[EXERCISE INSTRUCTIONS]: What lines in the records below mention "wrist"? List them all.

[DATA SHOWN]:
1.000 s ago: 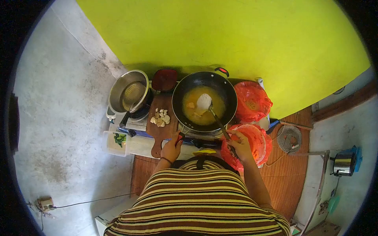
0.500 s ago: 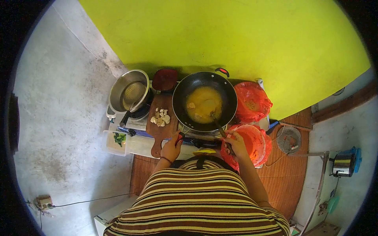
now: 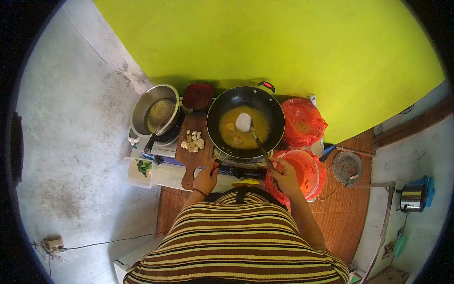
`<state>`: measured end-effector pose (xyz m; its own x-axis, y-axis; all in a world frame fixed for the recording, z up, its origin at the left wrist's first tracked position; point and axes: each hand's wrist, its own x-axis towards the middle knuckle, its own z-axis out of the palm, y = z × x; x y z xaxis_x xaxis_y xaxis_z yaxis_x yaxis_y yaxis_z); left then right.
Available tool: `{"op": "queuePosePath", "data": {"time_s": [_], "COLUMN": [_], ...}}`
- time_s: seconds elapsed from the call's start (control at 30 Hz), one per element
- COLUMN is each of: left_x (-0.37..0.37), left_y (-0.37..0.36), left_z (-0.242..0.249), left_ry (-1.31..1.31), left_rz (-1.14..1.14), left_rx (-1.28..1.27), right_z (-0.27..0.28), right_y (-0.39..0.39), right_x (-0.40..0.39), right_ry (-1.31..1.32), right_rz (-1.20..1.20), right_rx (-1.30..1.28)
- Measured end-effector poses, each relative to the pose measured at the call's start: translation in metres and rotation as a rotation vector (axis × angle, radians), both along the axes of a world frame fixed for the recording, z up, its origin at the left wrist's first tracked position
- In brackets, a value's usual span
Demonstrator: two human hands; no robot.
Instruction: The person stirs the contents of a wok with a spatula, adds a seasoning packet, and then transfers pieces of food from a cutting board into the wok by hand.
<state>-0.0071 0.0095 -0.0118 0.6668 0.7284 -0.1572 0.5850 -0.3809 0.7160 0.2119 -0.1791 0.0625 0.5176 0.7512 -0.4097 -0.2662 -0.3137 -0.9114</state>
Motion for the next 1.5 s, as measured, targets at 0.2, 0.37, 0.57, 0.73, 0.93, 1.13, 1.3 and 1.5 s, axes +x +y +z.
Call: {"op": "queuePosePath", "data": {"time_s": [0.2,0.37,0.57,0.73,0.93,1.13,1.3,1.5], "left_x": [0.001,0.000,0.001,0.000,0.000,0.001,0.001,0.000], "left_y": [0.000,0.000,0.000,-0.001,0.001,-0.001,-0.001,0.000], "left_z": [0.004,0.002,0.005,0.006,-0.001,0.010,0.009,0.001], "left_ry": [0.063,0.010,0.056,0.013,0.030,0.053,0.037,0.032], "left_rz": [-0.007,-0.012,0.002,-0.003,-0.015,-0.011,-0.009,-0.007], "left_rx": [0.014,0.034,0.025,0.033,0.020,0.019,0.014,0.012], "right_z": [-0.008,-0.019,-0.016,0.001,-0.007,-0.010,-0.019,-0.029], "right_y": [0.004,0.007,0.015,0.026,0.039,0.048,0.051,0.060], "right_x": [0.000,0.004,0.012,0.004,0.004,0.004,0.010,0.019], "right_ry": [-0.281,-0.038,0.353,0.339,0.229,-0.034,-0.415,-0.341], "right_rz": [-0.031,-0.063,-0.091,-0.081,-0.006,0.011,-0.060,-0.095], "right_rx": [-0.104,-0.095,0.019,0.037,0.049,0.026,-0.061,-0.102]}}
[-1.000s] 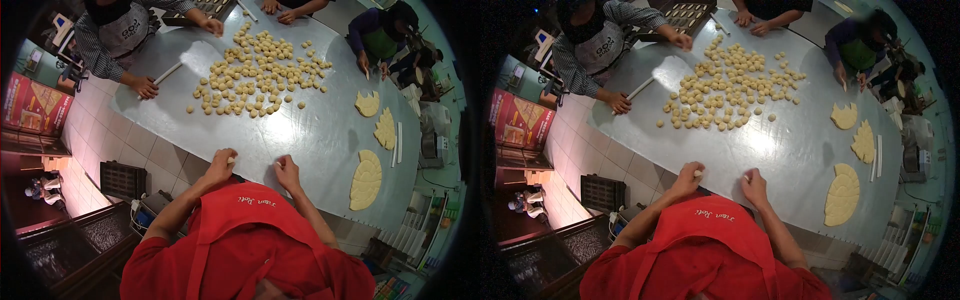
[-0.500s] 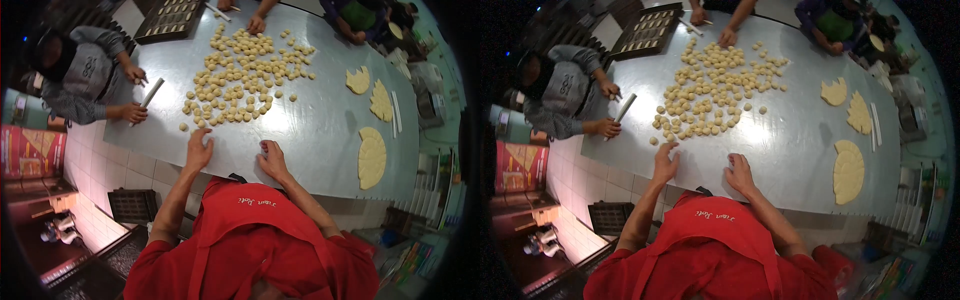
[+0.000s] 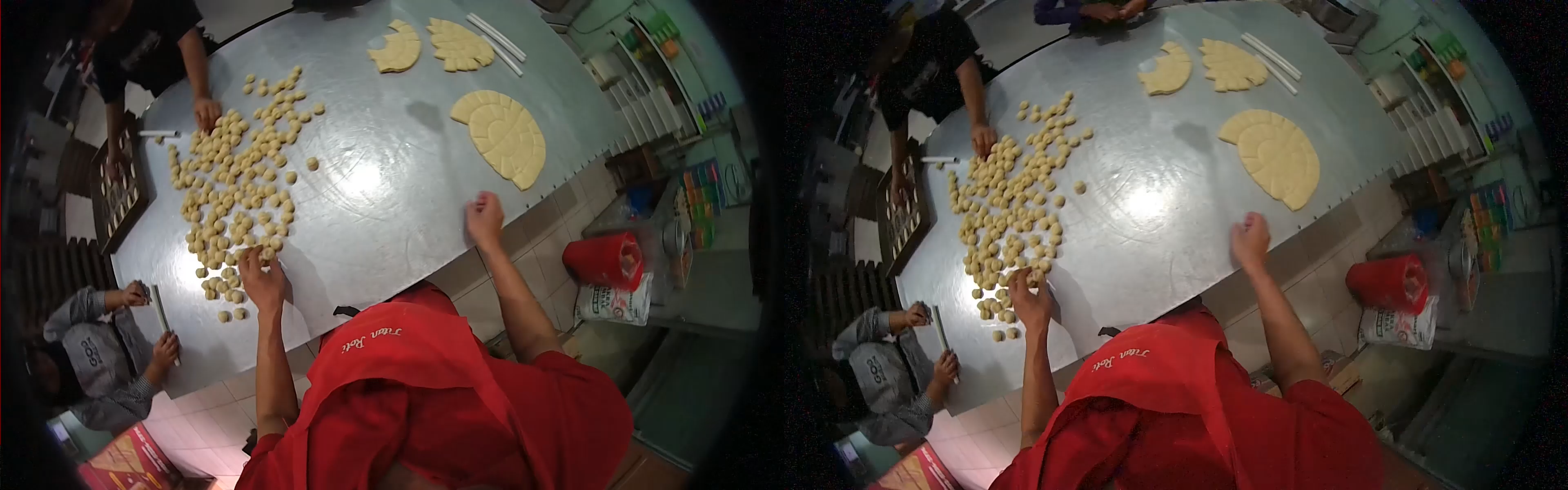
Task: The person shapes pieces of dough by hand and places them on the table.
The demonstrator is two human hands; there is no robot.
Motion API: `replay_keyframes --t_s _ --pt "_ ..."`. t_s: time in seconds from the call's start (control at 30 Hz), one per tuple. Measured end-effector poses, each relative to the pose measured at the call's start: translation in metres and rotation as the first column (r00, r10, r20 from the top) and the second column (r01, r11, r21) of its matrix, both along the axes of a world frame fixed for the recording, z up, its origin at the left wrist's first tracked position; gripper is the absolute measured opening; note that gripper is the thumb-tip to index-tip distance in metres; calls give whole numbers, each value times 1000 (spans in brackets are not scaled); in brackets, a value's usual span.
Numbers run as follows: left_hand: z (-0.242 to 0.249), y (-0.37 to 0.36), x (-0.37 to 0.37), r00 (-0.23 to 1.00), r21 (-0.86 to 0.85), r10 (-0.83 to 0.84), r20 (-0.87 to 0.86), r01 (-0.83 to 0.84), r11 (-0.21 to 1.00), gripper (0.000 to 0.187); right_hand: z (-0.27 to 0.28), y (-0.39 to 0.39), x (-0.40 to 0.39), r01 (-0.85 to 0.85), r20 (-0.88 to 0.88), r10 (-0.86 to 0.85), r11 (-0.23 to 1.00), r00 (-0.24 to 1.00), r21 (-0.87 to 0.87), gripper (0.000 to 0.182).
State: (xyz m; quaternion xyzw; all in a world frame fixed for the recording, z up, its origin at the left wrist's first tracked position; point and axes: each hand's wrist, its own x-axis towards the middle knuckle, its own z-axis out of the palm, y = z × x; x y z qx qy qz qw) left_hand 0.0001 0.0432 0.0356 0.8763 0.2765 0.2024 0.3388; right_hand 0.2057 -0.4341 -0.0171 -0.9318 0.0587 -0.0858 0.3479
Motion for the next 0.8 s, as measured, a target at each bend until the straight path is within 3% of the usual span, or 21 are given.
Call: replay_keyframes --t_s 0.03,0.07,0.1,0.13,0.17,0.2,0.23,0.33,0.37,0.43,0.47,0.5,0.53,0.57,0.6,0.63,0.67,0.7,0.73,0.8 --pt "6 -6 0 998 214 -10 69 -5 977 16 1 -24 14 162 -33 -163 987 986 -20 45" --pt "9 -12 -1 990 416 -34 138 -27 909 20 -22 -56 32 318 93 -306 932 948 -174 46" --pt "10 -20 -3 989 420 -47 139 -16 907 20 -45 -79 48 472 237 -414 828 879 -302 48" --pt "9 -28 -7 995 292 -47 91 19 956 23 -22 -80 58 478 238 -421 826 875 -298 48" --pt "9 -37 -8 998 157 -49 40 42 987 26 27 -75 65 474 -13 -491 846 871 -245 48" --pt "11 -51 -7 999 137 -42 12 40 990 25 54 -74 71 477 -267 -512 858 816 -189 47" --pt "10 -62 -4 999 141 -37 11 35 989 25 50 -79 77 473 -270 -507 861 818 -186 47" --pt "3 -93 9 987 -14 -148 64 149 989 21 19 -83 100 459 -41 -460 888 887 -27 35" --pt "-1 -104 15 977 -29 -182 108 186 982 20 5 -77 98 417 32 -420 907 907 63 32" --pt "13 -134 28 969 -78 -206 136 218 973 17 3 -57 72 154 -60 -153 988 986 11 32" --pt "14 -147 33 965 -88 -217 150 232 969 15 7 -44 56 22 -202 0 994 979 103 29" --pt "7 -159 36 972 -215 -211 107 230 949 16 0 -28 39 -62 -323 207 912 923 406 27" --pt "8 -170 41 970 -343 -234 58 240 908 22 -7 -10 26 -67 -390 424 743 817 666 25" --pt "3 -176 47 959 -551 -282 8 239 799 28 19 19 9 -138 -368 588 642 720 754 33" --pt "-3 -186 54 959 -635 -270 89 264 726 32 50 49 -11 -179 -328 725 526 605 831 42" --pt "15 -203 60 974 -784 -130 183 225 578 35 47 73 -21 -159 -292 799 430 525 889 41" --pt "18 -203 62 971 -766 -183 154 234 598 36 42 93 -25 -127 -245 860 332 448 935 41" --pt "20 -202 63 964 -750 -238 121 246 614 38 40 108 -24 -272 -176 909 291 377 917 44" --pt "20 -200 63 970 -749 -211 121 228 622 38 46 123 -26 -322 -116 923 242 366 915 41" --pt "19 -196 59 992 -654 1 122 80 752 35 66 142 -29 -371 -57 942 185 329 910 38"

[ANSWER BOX]:
`<state>`: measured end-effector pose (xyz m; its own x-axis, y-axis; all in a world frame fixed for the recording, z up, its origin at the left wrist's first tracked position; point and axes: each hand's wrist, its own x-axis towards the middle knuckle, its own z-axis out of the palm, y = z × x; x y z xaxis_x xaxis_y xaxis_z yaxis_x yaxis_y yaxis_z); left then right.
- Measured end-effector poses, each relative to the pose measured at the call's start: translation in metres and rotation as a rotation vector (axis × angle, radians), both along the axes of a world frame fixed for the recording, z up, its origin at the left wrist's first tracked position
Motion API: `replay_keyframes --t_s _ --pt "_ ..."`. t_s: time in seconds from the call's start (control at 30 Hz), one per tuple. Measured end-effector poses, each relative to the pose measured at the call's start: translation in metres and rotation as the first column (r00, r10, r20 from the top) and the second column (r01, r11, r21) of its matrix, both along the axes of a world frame fixed for the recording, z up, its origin at the left wrist's first tracked position; gripper is the absolute measured opening; note that gripper is the thumb-tip to index-tip distance in metres; calls give whole numbers, each value times 1000 (spans in brackets are not scaled); in brackets, a value's usual span.
State: (xyz m; quaternion xyzw; all in a world frame fixed for the recording, z up, its origin at the left wrist's first tracked position; point and axes: each hand's wrist, its own x-axis towards the middle knuckle, its own z-axis out of the palm, y = z × x; x y z qx qy qz qw) left_hand 0.0001 0.0432 0.0356 0.8763 0.2765 0.2024 0.3388; right_hand 0.2057 -0.4341 -0.0171 -0.9318 0.0587 -0.0858 0.3479

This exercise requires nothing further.